O time jogou pra cima. Pressionou o Paraguai desde o começo. Jogou como não tinha jogado antes. Jogou como a seleção deve jogar. Infelizmente, o Paraguai se fechou todo. Bateu muito. Não jogou, e não deixou jogar. Entrou para segurar o resultado por 120 minutos. E é em jogos assim que deve aparecer a estrela. Neymar não fez nada demais, assim como em toda a Copa América. Quem assumiu essa vaga de melhor jogador foi Robinho. E fez muito bem. Ele, Ramires e André Santos fizeram um ótimo jogo. Maicon não repitiu a mesma atuação que teve contra o Equador. Lento, falhou em quase todas as jogadas que vez. Parte da culpa cai sobre a marcação forte que o lateral sofreu. Deve se dar méritos ao goleiro Justo Villar, que fechou o gol quando exigido.
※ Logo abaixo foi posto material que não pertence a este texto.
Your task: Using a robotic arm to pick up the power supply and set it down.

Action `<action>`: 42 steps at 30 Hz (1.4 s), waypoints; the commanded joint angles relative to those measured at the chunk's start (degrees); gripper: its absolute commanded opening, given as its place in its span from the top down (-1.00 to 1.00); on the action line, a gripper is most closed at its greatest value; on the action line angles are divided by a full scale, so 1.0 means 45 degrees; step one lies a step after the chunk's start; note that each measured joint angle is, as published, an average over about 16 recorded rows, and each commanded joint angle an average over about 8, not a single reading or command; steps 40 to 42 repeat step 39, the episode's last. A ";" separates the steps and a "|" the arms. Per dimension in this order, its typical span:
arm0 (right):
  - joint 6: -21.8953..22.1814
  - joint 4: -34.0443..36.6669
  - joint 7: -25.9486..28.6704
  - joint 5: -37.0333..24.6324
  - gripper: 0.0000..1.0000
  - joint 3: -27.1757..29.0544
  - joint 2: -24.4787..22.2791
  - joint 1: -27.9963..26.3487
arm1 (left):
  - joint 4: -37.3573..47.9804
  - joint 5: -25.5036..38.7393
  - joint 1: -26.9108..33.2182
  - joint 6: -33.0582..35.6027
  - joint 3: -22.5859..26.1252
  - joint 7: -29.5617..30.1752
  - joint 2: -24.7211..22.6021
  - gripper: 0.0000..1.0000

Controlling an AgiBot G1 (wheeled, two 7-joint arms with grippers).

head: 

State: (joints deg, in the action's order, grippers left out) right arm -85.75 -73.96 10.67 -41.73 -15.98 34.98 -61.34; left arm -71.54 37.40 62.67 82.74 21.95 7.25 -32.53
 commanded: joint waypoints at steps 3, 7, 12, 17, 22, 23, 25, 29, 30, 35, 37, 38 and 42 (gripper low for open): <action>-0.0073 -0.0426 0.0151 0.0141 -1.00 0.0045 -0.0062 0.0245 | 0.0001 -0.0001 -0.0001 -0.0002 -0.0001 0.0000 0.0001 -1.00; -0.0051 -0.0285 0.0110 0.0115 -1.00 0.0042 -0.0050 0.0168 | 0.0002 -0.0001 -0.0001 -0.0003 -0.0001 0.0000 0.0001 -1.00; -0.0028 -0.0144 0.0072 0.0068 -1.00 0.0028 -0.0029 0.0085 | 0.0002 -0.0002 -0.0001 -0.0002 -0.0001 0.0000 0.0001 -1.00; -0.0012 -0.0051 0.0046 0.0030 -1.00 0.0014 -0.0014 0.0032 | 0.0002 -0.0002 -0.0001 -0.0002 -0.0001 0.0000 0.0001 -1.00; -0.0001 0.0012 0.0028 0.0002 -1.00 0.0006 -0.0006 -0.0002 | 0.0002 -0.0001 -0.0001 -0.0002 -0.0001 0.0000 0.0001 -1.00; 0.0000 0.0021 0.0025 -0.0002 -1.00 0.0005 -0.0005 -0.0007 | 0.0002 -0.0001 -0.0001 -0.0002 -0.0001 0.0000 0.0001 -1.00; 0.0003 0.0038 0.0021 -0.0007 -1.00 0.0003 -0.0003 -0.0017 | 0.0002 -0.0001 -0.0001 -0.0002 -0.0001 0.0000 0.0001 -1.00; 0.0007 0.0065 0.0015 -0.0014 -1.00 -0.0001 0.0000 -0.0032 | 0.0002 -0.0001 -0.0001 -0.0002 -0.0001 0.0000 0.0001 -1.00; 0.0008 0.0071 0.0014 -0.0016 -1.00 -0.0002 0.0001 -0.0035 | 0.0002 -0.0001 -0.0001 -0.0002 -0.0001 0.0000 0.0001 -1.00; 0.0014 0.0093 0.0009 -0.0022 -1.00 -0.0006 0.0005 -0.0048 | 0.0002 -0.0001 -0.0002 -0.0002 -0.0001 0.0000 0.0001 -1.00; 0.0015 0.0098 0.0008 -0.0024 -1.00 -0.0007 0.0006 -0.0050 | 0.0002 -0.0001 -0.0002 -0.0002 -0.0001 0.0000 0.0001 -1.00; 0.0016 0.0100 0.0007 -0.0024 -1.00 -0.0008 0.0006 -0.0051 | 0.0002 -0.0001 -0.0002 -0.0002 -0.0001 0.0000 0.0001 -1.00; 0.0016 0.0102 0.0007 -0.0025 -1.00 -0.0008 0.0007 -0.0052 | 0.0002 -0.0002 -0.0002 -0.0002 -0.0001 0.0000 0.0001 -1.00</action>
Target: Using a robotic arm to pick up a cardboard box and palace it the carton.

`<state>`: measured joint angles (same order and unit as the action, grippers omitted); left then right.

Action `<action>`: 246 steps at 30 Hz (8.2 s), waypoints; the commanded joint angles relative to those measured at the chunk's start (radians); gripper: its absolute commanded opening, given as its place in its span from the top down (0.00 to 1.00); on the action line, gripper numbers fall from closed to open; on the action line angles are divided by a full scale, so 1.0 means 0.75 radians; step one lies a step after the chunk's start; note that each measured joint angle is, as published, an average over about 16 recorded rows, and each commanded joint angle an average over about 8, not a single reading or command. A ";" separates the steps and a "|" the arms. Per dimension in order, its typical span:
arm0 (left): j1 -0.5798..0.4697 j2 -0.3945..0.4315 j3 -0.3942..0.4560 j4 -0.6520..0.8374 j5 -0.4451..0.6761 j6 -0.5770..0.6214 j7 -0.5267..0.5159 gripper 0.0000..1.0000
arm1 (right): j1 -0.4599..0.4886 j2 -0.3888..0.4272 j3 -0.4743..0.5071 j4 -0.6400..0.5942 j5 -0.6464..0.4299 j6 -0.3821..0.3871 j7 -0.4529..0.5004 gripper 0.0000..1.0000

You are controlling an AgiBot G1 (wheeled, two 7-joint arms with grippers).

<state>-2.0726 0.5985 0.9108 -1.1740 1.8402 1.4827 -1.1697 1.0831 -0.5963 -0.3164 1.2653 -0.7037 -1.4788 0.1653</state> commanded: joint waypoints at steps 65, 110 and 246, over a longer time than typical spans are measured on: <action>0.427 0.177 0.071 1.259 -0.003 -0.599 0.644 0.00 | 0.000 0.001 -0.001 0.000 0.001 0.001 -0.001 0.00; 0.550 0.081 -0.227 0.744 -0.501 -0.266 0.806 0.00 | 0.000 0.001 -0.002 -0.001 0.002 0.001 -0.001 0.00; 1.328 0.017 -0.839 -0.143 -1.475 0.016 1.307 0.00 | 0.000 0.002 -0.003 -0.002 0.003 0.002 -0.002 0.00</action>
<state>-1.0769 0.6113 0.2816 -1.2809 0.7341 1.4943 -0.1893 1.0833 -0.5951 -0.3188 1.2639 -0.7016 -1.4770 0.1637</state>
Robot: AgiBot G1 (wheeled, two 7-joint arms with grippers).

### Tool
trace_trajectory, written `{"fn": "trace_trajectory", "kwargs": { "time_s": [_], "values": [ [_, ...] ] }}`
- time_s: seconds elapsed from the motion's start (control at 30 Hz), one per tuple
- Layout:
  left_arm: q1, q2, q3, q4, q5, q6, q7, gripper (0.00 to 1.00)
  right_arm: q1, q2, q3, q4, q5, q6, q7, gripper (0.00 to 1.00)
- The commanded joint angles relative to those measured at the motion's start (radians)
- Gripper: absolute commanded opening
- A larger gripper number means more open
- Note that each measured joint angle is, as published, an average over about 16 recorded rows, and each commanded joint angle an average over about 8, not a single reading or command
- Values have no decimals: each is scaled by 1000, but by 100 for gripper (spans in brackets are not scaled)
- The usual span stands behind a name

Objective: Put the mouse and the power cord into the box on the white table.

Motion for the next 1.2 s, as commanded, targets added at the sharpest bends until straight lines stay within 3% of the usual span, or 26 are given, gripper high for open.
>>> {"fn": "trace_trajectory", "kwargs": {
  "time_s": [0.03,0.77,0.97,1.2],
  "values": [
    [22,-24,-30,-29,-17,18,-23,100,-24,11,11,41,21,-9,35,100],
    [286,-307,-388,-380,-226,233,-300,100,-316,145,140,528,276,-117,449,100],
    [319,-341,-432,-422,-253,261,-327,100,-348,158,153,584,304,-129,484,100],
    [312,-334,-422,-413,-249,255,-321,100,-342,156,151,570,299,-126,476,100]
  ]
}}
Hoje na América do Sul não existe nenhum time fraco. Nem time bobo.
Nessa base, o jogo seguiu. Acabou. Prorrogação começou, com Fred no lugar de Pato. O atacante do Milan, aparentemente esqueceu o futebol em Milão. Sem movimentação, e quando tinha a bola, não sabia o que fazer. Fim de primeiro tempo da prorrogação. Briga entre os times, Lucas Leiva e Antolin Alcaraz expulsos. Começa segundo tempo da prorrogação, do mesmo jeito. Lucas Silva entra. Mano agiu certo, pois o time paraguaio estava altamente cansado, e ia parar o meia de dois jeitos: ou com falta, ou com uma marcação forte. O problema é: caso os paraguaios escolhessem a primeira opção, quem cobraria as faltas?
Elano. Na teoria, Mano estava mais que certo. Elano entraria para bater faltas, e um possível penalti. Infelizmente, a prorrogação acabou. Penaltis.
Elano era o primeiro. Caminhou para a marca do penalti. Mas antes, vale um comentário. Se sabe que o frio é rigoroso na Argentina, mas não foi ontem que resolveram que o país sediaria a competição. Na África do Sul, o frio era maior ainda, e os gramados eram perfeitos. Para dar uma maquiada, os responsáveis pelo estádio principal da competição jogaram areia no gramado. AREIA. Técnica ''milenar'', que em poucas quantidades não prejudica. Mas o gramado todo era só areia. Não era um gramado, era uma praia.
Voltando ao pênalti. Elano colocou a bola na marca do penalti. Caminhou lentamente para a bola. Isolou. Jogou na arquibancada, como jogadores de Rugby. Mas era apenas um penalti perdido. Errar é humano, um dia sem sorte acontece com todos. Mas Barreto também errou. Thiago Silva também bateu muito mal, Villar defendeu. Acabou com a confiança dos outros batedores. André Santos também errou. Ainda pra ajudar, o Paraguai ainda fez dois gols. Fred selou a eliminação.
Agora, eu pergunto: onde está a culpa do Mano? ele colocou o que tinha de melhor em termos de batedores. Tem dia que erramos, tem dia que acertamos. Claro que, na seleção, a margem de erro é quase nula. Mas acontece. Palermo não errou três penaltis num mesmo jogo?. É essa a linha de pensamento. O técnico fez as substituições corretas. A culpa não é dele.
Na verdade, o verdadeiro culpado pela eliminação brasileira é este fato:
Hoje na América do Sul não existe nenhum time fraco. Nem time bobo.